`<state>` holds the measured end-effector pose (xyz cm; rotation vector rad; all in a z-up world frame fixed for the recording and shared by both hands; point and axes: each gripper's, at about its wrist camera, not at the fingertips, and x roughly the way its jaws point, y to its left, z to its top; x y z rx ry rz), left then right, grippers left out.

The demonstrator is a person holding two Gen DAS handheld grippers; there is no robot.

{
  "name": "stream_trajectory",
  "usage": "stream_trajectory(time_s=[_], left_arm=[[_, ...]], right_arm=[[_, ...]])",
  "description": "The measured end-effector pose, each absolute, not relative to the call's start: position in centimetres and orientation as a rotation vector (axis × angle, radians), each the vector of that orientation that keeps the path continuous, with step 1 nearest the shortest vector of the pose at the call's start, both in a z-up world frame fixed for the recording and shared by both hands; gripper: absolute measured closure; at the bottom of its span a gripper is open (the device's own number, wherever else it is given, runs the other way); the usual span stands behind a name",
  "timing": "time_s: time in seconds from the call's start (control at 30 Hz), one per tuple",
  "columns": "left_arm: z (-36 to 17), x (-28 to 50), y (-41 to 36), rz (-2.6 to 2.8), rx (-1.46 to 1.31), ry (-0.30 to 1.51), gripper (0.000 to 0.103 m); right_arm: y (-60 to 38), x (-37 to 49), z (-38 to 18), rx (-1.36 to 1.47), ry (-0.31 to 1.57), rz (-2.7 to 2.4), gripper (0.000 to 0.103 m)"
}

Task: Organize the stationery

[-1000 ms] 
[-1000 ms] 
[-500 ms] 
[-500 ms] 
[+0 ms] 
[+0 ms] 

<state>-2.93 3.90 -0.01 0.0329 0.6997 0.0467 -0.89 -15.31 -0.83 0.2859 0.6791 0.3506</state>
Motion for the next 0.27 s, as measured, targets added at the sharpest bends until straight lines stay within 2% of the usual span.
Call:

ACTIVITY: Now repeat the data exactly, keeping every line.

REPLY:
`<state>` holds the measured end-effector pose (xyz cm; rotation vector rad; all in a z-up world frame fixed for the recording and shared by both hands; point and axes: each gripper's, at about its wrist camera, not at the fingertips, and x roughly the way its jaws point, y to its left, z to its top; x y z rx ry rz), left then right, grippers left out.

The demonstrator is a person holding two Gen DAS handheld grippers; there is no robot.

{
  "name": "stream_trajectory",
  "usage": "stream_trajectory(time_s=[_], left_arm=[[_, ...]], right_arm=[[_, ...]])",
  "description": "The measured end-effector pose, each absolute, not relative to the call's start: position in centimetres and orientation as a rotation vector (axis × angle, radians), each the vector of that orientation that keeps the path continuous, with step 1 nearest the shortest vector of the pose at the call's start, both in a z-up world frame fixed for the recording and shared by both hands; gripper: absolute measured closure; at the bottom of its span a gripper is open (the device's own number, wherever else it is given, runs the other way); the usual span stands behind a name",
  "timing": "time_s: time in seconds from the call's start (control at 30 Hz), one per tuple",
  "columns": "left_arm: z (-36 to 17), x (-28 to 50), y (-41 to 36), rz (-2.6 to 2.8), rx (-1.46 to 1.31), ry (-0.30 to 1.51), gripper (0.000 to 0.103 m); right_arm: y (-60 to 38), x (-37 to 49), z (-38 to 18), rx (-1.36 to 1.47), ry (-0.31 to 1.57), rz (-2.7 to 2.4), gripper (0.000 to 0.103 m)"
}

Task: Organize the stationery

[-1000 ms] 
[-1000 ms] 
[-500 ms] 
[-500 ms] 
[+0 ms] 
[+0 ms] 

<state>-2.93 3.90 -0.01 0.0329 0.6997 0.0467 -0.89 -15.31 -0.83 0.2859 0.6791 0.3506</state>
Motion for the next 0.27 s, as measured, targets added at the sharpest bends until straight lines stay within 2% of the usual span.
Call:

The exercise is done, and no more output is needed.